Almost thirty years have passed since, as a young student of the degree in forest science, I began to deal with the problems caused to human activities by rodents, under the expert and authoritative guidance of Luciano Santini, who in those years (I’m talking about the second mid 80s) he taught forest zoology at the University of Tuscia, whose teachings have always been of great use to me, and with whom I have the pleasure of collaborating and confronting today.

Initially, I dealt with the problem of damage to forest sowing, then after graduating I became interested in other aspects, from food industries to urban centers, from agriculture to islands. Although I can say that I have now accumulated a fair amount of experience in this regard, I have given myself a golden rule from which I cannot break, which I can summarize in this way: never stop learning.
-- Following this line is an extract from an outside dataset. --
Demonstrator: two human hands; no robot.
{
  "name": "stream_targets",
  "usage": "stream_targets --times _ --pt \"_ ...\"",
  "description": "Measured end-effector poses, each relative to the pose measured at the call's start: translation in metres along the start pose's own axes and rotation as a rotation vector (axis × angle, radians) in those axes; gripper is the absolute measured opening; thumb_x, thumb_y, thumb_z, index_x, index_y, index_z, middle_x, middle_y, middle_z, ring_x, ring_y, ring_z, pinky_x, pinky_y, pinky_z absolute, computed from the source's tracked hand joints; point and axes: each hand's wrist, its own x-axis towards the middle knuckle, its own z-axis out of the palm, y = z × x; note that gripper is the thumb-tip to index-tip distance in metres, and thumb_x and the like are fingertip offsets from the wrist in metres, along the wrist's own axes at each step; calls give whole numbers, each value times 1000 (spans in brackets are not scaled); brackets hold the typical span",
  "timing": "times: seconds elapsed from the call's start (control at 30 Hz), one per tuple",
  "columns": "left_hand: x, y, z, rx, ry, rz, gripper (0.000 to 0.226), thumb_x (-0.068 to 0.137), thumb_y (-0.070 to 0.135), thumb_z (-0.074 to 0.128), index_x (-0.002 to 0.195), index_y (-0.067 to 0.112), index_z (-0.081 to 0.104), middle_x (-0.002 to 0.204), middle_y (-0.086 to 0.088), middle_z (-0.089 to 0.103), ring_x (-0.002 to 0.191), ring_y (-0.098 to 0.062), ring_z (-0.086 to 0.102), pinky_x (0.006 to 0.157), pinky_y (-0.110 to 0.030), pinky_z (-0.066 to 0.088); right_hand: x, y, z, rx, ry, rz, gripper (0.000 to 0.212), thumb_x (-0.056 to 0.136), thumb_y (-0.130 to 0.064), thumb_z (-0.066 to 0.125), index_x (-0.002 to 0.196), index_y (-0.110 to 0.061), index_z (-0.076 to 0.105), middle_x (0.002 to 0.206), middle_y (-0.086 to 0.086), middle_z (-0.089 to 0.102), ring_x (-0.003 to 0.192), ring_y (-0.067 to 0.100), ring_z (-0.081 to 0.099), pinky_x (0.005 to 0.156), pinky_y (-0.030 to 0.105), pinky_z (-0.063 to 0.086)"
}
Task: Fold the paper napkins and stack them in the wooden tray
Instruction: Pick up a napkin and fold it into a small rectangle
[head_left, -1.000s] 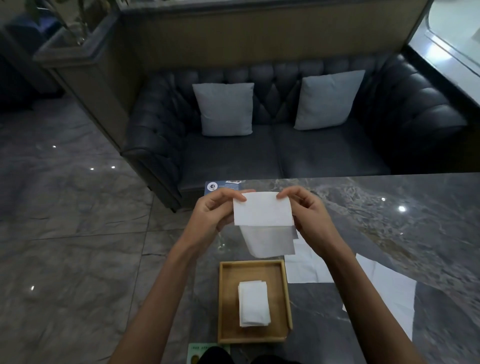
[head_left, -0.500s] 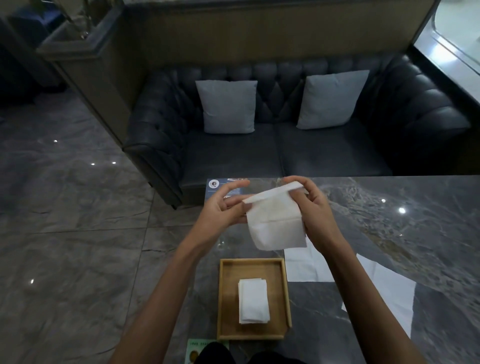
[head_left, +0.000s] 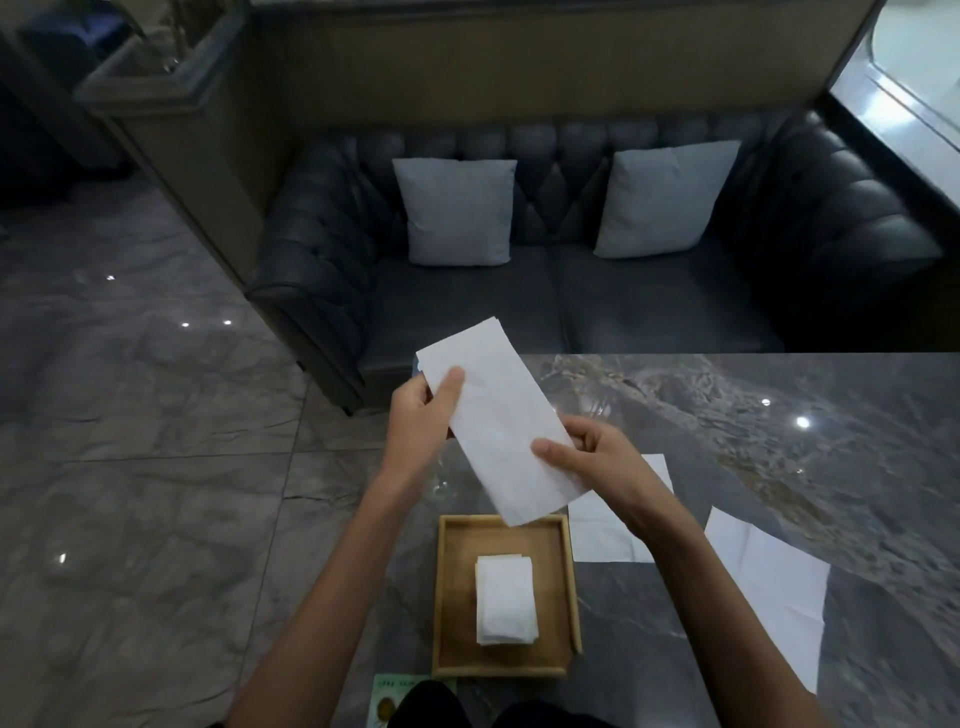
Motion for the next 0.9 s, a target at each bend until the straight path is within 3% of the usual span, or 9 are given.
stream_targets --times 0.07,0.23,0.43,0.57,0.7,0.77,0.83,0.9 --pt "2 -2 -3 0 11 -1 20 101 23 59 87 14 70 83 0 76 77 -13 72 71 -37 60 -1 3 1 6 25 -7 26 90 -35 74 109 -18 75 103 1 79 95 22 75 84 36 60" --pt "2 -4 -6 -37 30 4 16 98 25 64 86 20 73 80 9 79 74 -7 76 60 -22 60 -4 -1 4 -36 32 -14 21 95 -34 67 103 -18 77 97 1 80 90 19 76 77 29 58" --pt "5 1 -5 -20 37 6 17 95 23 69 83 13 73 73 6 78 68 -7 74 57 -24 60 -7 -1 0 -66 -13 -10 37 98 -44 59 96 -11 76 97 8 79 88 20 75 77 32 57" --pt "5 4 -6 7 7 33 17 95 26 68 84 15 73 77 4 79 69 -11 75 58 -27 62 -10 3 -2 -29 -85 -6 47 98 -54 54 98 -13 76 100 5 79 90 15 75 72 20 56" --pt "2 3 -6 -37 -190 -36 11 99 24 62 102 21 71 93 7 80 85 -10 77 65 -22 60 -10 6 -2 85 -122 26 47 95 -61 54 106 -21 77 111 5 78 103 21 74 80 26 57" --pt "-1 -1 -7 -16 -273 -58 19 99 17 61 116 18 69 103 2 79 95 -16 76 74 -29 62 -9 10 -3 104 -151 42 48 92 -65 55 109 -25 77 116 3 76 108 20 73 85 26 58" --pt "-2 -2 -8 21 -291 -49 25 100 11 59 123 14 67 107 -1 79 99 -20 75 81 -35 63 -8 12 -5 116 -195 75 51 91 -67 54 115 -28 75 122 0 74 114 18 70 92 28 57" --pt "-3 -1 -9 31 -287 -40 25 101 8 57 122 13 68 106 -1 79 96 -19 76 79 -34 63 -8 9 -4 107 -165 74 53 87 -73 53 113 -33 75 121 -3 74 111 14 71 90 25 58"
The reason is simple: considering yourself arrived, without having to constantly update your knowledge, it inevitably leads you to always repeat the same things and always worse, to face the new problems always with the same approach, while regulations and materials change, and with them the needs and expectations of those who call you to solve a problem.
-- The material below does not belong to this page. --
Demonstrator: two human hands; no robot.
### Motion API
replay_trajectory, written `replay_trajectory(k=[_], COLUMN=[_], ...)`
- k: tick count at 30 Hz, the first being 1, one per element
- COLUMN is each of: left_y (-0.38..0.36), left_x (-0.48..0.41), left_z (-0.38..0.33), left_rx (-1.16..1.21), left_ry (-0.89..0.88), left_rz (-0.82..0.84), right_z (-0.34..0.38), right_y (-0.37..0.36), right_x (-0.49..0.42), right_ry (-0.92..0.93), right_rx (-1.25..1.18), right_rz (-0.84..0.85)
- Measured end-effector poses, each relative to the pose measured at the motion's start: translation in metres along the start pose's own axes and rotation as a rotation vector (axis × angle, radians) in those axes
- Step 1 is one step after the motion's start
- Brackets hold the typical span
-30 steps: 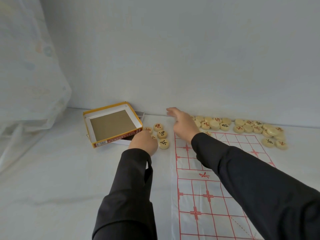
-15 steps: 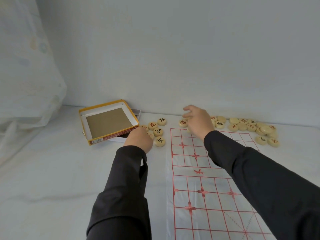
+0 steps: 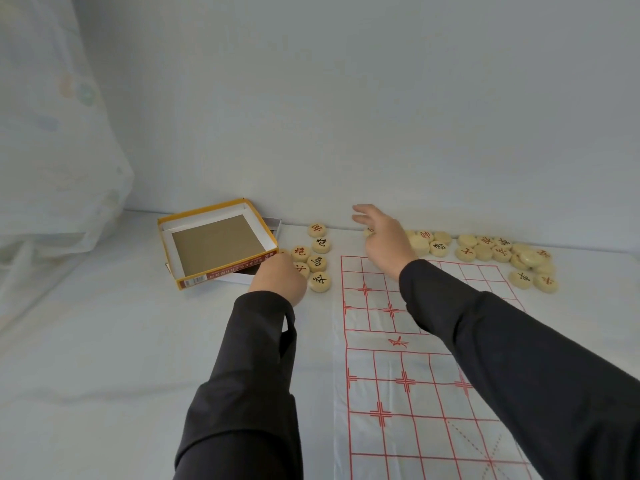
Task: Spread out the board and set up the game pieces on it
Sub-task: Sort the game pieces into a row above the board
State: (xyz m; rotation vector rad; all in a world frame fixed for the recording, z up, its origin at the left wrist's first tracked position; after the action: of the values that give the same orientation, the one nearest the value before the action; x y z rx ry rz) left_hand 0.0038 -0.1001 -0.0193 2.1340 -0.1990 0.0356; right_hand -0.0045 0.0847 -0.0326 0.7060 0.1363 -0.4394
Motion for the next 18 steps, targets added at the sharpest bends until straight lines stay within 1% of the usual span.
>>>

On the one hand I read and update as much as possible and, while never renouncing my own, whether it is a conference or a scientific magazine, on the other I always try to listen to who I am, in the belief that most of the things I know I learned in the field, listening to the problems and evaluating the right or wrong solutions that were adopted from time to time to solve a problem. In this sense, the comparison with professionals has been fundamental: they are the ones who have the pulse of problems, materials and products, but also of the regulatory repercussions and needs of end customers. From them I always get specialized feedback, often of a high level, analyzed from the point of view of those who must solve a problem, and not just tell.
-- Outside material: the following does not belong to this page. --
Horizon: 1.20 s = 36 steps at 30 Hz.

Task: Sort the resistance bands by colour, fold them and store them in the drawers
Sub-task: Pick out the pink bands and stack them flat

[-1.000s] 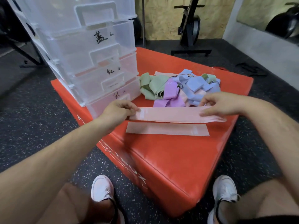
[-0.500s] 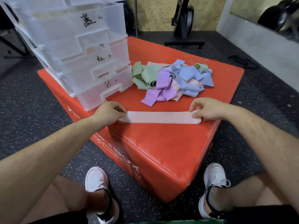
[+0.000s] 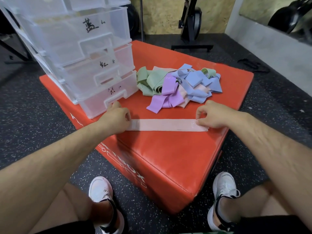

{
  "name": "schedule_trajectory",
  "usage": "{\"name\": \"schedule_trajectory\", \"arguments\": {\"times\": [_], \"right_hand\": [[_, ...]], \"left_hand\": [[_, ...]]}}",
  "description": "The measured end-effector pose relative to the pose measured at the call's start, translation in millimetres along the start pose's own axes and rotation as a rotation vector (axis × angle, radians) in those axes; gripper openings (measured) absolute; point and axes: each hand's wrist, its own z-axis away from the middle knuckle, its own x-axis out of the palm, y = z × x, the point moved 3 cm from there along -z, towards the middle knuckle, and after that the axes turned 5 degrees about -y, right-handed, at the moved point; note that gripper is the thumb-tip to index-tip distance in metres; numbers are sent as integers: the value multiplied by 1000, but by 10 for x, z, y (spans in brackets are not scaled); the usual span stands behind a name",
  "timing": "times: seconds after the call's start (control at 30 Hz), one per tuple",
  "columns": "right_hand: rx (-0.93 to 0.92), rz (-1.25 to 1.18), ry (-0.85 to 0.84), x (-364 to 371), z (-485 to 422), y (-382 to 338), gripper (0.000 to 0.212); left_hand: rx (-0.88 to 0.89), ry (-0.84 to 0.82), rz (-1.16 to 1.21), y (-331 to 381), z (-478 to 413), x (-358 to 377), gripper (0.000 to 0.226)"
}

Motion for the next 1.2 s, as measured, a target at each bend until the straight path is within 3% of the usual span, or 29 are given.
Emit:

There is one last consideration I would like to make: over the years I have learned how crucial it is to understand how the species we are trying to fight perceive and how they perceive the environment. Predicting the routes, the access routes and the food sources is crucial in setting the strategy, as well as identifying the most favorable areas and those that are least. In other words, to paraphrase Oscar Wilde, the importance of thinking like a mouse!